• EXERCISE BRIEF: Where the line with "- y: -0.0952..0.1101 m" appears below, start writing out lines exactly, and finish with the line with "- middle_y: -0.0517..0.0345", which is included; write out nothing else.

• DATA BELOW:
╭──
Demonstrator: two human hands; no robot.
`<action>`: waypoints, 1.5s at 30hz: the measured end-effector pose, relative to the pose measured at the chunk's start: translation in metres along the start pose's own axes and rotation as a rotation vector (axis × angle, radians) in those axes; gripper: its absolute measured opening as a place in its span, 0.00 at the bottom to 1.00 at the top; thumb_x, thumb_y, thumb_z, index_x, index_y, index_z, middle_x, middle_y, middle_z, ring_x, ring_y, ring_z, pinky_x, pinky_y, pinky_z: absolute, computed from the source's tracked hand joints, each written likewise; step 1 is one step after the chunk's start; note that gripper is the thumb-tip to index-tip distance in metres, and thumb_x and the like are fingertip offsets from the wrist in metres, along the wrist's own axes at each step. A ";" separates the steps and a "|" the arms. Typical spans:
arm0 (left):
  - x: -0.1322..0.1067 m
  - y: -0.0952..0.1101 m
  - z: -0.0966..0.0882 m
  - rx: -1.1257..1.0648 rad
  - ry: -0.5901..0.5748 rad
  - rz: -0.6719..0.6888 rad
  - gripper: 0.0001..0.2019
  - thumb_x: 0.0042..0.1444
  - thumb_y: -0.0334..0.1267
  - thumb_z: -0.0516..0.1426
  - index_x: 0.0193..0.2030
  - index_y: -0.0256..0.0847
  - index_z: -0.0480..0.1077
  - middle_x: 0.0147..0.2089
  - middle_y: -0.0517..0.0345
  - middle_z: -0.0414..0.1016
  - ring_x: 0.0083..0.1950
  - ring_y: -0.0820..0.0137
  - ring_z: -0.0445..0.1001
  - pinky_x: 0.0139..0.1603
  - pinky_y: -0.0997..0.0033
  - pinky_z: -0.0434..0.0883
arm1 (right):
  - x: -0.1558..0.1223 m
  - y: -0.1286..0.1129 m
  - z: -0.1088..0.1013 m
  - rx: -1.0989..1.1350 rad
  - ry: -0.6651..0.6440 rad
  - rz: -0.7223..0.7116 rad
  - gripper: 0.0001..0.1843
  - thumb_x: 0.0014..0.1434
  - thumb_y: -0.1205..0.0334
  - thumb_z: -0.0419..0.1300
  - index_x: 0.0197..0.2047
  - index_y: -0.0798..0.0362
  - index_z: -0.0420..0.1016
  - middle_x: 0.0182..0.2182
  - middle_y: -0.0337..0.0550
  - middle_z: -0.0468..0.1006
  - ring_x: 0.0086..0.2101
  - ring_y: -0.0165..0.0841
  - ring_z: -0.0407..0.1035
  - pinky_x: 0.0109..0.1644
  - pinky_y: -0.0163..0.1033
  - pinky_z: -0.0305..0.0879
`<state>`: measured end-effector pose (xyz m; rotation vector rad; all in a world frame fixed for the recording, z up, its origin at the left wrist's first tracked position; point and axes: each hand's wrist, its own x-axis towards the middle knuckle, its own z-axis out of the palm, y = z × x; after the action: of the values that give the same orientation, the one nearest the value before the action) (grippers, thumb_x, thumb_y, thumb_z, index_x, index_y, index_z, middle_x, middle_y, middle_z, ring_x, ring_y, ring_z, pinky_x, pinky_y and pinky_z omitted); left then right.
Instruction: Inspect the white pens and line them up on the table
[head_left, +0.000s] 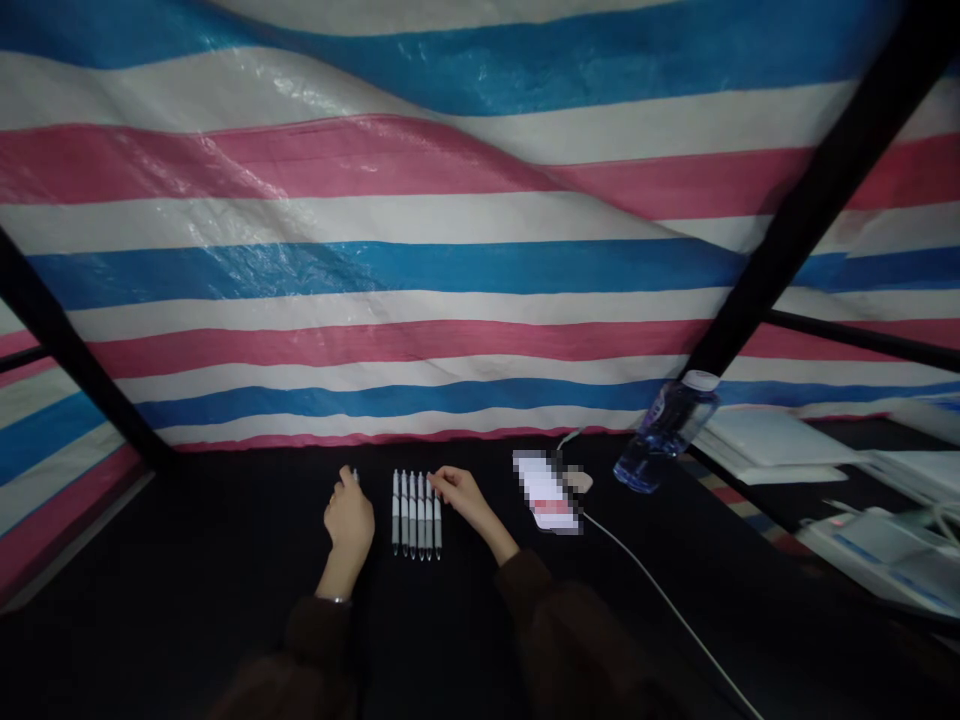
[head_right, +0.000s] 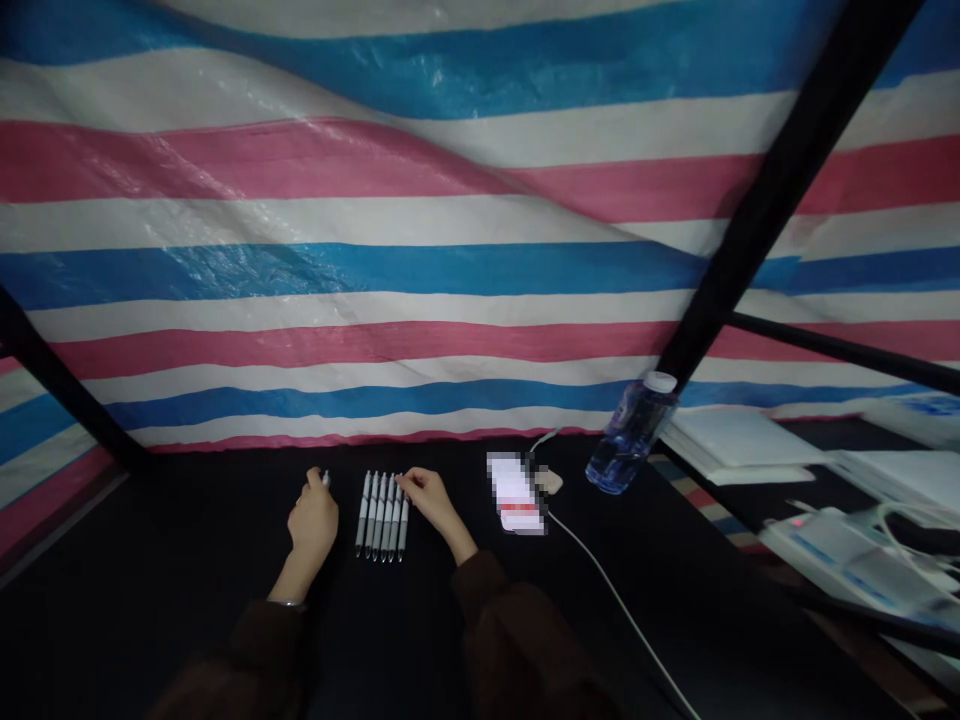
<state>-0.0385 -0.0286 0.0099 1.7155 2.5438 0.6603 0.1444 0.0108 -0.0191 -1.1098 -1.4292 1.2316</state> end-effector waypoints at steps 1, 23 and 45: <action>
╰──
• OUTPUT:
  - y: -0.0952..0.1101 m
  - z: -0.0966..0.0882 m
  - rx: -1.1257..1.0648 rad
  - ry: -0.5901..0.5748 rad
  - rz: -0.6719..0.6888 rad
  - gripper: 0.0001..0.2019
  - thumb_x: 0.0042..0.1444
  - thumb_y: -0.0334..0.1267
  - thumb_z: -0.0516..0.1426
  - index_x: 0.0193..0.2030
  - index_y: -0.0256..0.0847
  - index_z: -0.0480..0.1077
  - middle_x: 0.0147..0.2089
  - middle_y: -0.0517..0.0345

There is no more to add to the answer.